Nick Nick - 1 month ago 10
Ruby Question

How to get the most recent rows in a group

I have a Rails 4.2.5.x project running PostGres. I have a table with a similar structure to this:

id, contact_id, date, domain, f1, f2, f3, etc
1, ABC, 01-01-16, abc.com, 1, 2, 3, ...
2, ABC, 01-01-15, abc.com, 1, 2, 3, ...
3, ABC, 01-01-14, abc.com, 1, 2, 3, ...
4, DEF, 01-01-15, abc.com, 1, 2, 3, ...
5, DEF, 01-01-14, abc.com, 1, 2, 3, ...
6, GHI, 01-11-16, abc.com, 1, 2, 3, ...
7, GHI, 01-01-16, abc.com, 1, 2, 3, ...
8, GHI, 01-01-15, abc.com, 1, 2, 3, ...
9, GHI, 01-01-14, abc.com, 1, 2, 3, ...
...
...
99, ZZZ, 01-01-16, xyz.com, 1, 2, 3, ...


I need to query to find:


  • The most recent rows by
    date

  • filtered by domain

  • for a distinct
    contact_id
    (grouped by?)

  • row-limited result. In this example, I'm not adding this complication but this needs to be factored in. If there are 50 distinct contacts, I am only interested in the top 3 by date.

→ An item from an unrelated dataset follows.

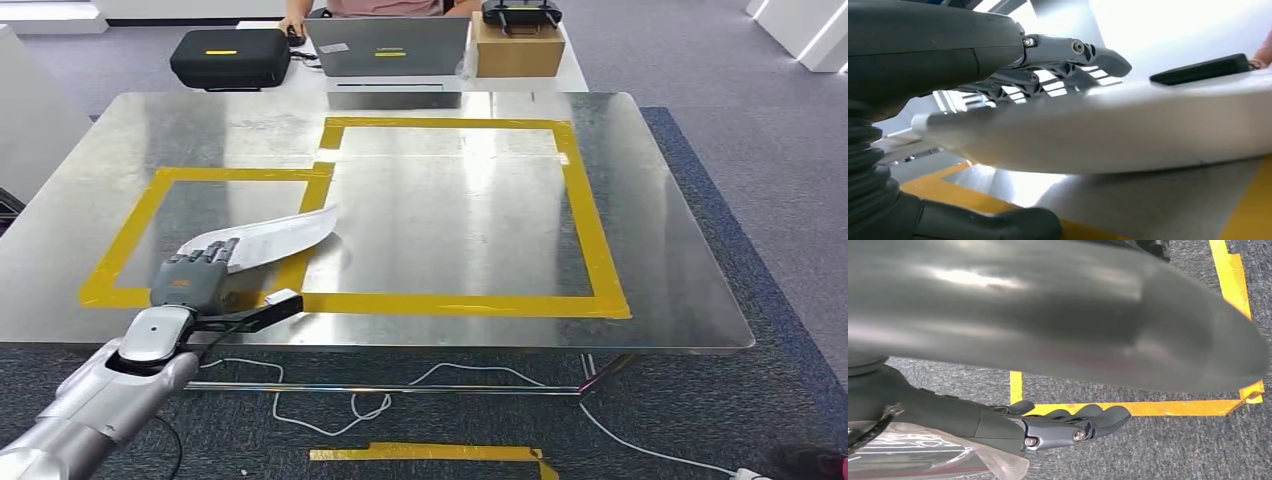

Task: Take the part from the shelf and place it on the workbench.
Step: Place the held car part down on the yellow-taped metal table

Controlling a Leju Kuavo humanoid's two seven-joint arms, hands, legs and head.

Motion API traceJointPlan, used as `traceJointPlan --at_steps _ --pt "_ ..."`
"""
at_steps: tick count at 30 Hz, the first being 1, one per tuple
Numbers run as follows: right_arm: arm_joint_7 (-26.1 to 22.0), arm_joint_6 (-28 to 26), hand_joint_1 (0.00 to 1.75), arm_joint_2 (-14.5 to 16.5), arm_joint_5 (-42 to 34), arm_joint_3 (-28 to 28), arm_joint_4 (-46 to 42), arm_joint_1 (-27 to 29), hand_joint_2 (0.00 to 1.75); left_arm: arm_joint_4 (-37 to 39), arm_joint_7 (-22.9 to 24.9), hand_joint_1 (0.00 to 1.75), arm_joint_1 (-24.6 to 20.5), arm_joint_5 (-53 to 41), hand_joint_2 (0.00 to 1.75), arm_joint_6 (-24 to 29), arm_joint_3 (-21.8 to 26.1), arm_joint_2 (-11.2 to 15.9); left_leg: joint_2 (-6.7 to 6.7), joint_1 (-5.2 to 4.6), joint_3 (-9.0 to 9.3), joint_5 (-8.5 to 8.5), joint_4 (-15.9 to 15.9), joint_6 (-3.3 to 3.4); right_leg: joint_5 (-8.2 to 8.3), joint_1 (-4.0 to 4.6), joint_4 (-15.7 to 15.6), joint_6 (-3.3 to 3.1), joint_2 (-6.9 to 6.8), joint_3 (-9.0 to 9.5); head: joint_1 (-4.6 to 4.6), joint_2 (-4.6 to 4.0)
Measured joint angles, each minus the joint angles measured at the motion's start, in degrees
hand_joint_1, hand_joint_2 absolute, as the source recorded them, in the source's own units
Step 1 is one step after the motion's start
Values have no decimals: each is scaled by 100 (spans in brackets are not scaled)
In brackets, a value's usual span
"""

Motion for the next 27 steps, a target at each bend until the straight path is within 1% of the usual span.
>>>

  • ID is the primary key.

  • there are indexes on the other columns

  • the
    fX
    columns indicate other data in the model that is needed (such as contact email, for example).



In MySQL, this would be a simple
SELECT * FROM table WHERE domain='abc.com' GROUP BY contact_id ORDER BY date DESC
, however, PostGres complains, in this case, that:

ActiveRecord::StatementInvalid: PG::GroupingError: ERROR: column "table.id" must appear in the GROUP BY clause or be used in an aggregate function


I expect to get back 3 rows; 1, 4 and 6. Ideally, I'd like to get back the full rows in a single query... but I accept that I may need to do one query to get the IDs first, then another to
find
the items I want.

This is the closest I have got:

ExampleContacts
.select(:contact_id, 'max(date) AS max_date')
.where(domain: 'abc.com')
.group(:contact_id)
.order('max_date desc')
.limit(3)


However... this returns the
contact_id
, not the
id
. I cannot add the ID for the row.

EDIT:

Essentially, I need to get the primary key back for the row which is grouped on the non-primary key and sorted by another field.

Answer

If you want the rows, you don't need grouping. It's simply Contact.select('DISTINCT ON (contact_id)').where(domain: 'abc.com').order(date: :desc).limit(3)